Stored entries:
═══
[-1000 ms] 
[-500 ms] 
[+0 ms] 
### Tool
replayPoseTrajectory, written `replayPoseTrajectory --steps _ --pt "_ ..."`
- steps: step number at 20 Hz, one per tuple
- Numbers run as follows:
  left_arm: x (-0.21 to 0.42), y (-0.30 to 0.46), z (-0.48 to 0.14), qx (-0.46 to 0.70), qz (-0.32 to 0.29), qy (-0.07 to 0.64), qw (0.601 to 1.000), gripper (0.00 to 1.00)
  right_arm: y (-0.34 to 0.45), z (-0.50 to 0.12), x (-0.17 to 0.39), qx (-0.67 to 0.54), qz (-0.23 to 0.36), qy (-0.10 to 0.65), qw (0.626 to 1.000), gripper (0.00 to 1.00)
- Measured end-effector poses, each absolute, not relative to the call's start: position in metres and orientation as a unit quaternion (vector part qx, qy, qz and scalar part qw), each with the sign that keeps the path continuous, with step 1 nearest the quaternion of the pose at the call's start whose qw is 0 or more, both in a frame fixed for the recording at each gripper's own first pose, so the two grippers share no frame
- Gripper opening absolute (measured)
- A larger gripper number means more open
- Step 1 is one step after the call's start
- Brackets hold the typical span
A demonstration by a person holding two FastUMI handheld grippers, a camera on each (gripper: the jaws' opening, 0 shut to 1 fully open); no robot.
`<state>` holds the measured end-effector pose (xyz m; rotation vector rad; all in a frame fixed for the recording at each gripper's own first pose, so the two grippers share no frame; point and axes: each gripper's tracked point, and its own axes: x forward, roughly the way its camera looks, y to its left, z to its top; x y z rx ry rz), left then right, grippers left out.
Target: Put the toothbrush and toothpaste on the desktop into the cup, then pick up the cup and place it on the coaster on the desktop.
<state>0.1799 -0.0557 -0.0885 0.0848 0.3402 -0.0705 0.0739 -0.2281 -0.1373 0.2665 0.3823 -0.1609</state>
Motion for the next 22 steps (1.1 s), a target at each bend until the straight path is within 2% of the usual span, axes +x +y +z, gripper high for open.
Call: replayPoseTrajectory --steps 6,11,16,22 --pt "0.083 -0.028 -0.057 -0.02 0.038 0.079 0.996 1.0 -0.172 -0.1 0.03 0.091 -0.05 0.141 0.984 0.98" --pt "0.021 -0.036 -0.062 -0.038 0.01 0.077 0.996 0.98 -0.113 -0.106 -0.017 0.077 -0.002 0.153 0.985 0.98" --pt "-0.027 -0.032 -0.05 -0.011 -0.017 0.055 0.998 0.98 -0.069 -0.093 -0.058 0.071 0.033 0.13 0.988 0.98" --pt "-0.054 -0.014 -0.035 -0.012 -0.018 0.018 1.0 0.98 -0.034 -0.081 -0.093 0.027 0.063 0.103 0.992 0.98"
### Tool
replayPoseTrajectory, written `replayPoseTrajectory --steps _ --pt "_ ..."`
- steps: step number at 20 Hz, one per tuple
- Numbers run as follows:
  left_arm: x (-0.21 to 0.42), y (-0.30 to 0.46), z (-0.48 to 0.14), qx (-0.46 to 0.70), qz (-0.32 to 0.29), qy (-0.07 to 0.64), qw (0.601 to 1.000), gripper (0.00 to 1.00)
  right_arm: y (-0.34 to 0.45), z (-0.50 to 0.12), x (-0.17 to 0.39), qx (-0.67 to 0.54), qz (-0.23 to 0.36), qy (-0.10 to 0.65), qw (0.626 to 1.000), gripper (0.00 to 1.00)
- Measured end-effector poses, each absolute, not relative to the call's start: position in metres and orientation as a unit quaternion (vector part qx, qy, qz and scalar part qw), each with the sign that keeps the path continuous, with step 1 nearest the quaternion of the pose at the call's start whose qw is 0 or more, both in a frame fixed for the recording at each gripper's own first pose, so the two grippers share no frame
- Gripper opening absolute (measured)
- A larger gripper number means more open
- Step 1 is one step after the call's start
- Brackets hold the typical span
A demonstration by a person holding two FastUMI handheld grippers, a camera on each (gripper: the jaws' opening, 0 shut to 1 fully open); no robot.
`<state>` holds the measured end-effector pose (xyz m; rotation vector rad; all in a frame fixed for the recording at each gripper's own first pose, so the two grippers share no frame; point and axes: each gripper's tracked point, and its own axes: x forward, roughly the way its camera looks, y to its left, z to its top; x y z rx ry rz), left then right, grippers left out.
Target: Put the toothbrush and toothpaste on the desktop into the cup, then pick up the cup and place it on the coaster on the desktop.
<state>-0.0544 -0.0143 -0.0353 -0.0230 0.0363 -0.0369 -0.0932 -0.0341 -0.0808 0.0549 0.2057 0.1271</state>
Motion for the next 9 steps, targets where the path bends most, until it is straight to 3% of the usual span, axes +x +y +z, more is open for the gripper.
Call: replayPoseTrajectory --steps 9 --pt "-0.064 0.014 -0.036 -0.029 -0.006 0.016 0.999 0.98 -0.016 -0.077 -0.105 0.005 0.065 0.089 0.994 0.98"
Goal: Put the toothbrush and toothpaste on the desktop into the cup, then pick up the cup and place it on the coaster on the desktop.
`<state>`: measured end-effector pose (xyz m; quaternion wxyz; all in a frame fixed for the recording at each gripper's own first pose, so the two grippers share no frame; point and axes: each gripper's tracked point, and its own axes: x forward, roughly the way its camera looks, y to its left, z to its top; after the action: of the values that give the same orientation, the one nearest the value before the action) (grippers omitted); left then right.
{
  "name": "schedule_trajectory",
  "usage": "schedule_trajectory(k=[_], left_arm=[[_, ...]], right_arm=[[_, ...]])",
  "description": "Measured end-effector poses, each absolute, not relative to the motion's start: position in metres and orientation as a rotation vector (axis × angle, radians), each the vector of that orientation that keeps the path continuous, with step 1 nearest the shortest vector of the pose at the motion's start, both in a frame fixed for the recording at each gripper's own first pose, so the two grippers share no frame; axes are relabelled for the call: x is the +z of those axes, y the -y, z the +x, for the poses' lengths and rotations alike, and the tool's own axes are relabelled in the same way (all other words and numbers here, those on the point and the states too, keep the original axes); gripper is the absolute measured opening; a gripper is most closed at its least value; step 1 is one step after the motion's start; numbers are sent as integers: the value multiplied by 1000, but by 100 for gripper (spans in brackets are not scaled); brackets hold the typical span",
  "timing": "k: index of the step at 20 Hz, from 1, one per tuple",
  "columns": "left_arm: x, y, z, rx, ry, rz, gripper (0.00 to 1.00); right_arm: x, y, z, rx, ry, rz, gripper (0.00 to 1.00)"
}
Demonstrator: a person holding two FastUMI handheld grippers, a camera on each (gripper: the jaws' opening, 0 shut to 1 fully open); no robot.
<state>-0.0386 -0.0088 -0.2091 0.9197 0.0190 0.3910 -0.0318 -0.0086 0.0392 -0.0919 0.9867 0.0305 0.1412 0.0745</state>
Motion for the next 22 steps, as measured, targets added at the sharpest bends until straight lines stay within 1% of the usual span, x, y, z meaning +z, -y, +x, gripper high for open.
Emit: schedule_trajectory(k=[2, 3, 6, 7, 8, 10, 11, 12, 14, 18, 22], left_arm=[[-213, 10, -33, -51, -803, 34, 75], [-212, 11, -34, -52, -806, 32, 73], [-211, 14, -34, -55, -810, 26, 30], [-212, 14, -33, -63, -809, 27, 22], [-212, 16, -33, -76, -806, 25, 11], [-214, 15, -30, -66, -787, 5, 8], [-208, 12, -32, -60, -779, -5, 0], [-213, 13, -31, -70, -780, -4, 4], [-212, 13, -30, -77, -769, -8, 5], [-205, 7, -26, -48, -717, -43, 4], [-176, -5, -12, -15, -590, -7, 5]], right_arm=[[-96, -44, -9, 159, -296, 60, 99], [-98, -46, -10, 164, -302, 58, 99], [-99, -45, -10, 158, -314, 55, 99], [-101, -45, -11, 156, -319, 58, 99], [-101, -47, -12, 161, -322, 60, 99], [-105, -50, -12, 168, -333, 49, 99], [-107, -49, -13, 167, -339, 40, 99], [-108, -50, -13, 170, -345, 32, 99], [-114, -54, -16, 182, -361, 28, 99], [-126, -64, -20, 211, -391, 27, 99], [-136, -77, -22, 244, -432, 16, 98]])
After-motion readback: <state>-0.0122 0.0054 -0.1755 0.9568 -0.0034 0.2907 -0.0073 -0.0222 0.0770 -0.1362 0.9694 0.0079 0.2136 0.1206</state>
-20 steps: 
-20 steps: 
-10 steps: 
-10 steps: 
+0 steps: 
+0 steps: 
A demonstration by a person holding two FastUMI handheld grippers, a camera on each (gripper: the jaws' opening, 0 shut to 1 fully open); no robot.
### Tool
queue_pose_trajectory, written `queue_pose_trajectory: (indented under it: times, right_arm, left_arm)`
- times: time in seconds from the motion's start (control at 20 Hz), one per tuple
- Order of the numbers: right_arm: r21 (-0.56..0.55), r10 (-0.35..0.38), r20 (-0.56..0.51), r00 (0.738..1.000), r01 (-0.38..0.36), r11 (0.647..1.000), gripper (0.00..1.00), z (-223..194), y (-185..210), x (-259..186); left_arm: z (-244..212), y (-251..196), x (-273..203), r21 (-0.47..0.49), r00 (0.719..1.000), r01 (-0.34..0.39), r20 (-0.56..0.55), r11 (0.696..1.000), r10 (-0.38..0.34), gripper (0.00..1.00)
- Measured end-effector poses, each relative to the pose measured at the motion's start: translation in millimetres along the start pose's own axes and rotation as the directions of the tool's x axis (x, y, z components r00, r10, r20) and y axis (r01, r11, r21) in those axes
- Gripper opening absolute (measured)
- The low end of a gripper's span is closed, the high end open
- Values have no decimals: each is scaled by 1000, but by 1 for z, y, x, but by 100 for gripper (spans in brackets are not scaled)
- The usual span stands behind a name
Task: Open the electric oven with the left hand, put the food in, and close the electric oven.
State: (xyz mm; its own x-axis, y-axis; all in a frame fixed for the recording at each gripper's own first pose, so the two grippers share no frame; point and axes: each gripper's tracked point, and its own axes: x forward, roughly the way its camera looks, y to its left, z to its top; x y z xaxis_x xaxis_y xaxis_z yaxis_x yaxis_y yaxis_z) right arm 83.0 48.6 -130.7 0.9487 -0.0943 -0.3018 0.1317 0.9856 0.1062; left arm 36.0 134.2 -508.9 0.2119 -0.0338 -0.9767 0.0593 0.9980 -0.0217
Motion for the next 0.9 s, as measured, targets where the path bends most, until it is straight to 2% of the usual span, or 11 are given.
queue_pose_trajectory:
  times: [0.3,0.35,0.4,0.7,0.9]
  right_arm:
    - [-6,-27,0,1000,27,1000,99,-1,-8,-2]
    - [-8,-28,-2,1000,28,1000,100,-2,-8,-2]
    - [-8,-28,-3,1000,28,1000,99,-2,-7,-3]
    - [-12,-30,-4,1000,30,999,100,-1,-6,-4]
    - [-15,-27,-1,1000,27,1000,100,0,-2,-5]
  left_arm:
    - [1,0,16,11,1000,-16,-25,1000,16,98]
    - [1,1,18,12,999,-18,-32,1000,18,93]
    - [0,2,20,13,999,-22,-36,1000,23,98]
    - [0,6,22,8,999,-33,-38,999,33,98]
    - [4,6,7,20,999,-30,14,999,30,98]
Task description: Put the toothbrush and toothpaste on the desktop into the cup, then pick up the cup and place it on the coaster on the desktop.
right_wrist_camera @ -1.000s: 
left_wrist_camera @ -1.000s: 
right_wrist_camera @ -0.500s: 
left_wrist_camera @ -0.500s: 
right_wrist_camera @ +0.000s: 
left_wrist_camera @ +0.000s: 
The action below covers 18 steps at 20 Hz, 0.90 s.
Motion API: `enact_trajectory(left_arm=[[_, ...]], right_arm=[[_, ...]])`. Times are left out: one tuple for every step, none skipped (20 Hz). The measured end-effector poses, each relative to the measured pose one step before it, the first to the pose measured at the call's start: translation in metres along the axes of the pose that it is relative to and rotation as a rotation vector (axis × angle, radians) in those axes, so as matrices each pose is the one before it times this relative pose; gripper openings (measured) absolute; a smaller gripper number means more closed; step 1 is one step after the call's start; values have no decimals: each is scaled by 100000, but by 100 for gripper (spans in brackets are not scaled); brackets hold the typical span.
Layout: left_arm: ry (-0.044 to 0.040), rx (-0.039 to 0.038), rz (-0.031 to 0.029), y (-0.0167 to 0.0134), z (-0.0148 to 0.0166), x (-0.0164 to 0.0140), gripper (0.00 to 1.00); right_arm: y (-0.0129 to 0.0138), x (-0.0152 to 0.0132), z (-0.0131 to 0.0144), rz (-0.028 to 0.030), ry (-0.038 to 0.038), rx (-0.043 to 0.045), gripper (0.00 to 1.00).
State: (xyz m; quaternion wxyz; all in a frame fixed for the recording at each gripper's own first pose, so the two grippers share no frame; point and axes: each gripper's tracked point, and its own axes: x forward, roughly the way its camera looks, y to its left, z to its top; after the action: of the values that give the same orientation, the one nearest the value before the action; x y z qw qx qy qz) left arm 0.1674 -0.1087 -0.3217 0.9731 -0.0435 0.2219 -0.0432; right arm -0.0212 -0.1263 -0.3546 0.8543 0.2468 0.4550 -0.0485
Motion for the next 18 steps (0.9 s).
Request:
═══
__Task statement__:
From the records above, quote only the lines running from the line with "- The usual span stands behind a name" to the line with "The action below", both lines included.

__Task response__:
- The usual span stands behind a name
Task: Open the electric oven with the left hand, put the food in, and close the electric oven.
State: (xyz mm; its own x-axis, y-axis; all in a frame fixed for the recording at each gripper's own first pose, so the two grippers share no frame; point and axes: each gripper's tracked point, and its own axes: x forward, roughly the way its camera looks, y to its left, z to its top; x y z xaxis_x xaxis_y xaxis_z yaxis_x yaxis_y yaxis_z) right arm 83.0 48.6 -130.7 0.9487 -0.0943 -0.3018 0.1317 0.9856 0.1062; left arm 36.0 134.2 -508.9 0.2119 -0.0338 -0.9767 0.0593 0.9980 -0.0217
Motion for the next 0.9 s, as measured, targets where the path bends most, until it is straight to 2% of the usual span, or 11 are given.
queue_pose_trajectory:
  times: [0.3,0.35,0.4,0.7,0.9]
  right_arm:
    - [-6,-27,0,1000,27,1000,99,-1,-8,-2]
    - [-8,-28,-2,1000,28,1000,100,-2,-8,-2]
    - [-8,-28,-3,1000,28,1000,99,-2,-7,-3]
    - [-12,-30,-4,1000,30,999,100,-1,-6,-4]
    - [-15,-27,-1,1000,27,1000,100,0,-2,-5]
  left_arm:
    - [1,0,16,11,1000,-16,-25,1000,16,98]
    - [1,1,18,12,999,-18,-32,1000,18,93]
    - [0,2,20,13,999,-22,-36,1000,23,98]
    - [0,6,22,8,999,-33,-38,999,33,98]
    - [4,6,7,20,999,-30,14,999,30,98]
Task description: Put the toothbrush and toothpaste on the desktop into the cup, then pick up the cup and place it on the coaster on the desktop.
right_wrist_camera @ -1.000s: 
left_wrist_camera @ -1.000s: 
right_wrist_camera @ -0.500s: 
left_wrist_camera @ -0.500s: 
right_wrist_camera @ +0.000s: 
left_wrist_camera @ +0.000s: 
The action below covers 18 steps at 20 Hz, 0.90 s.

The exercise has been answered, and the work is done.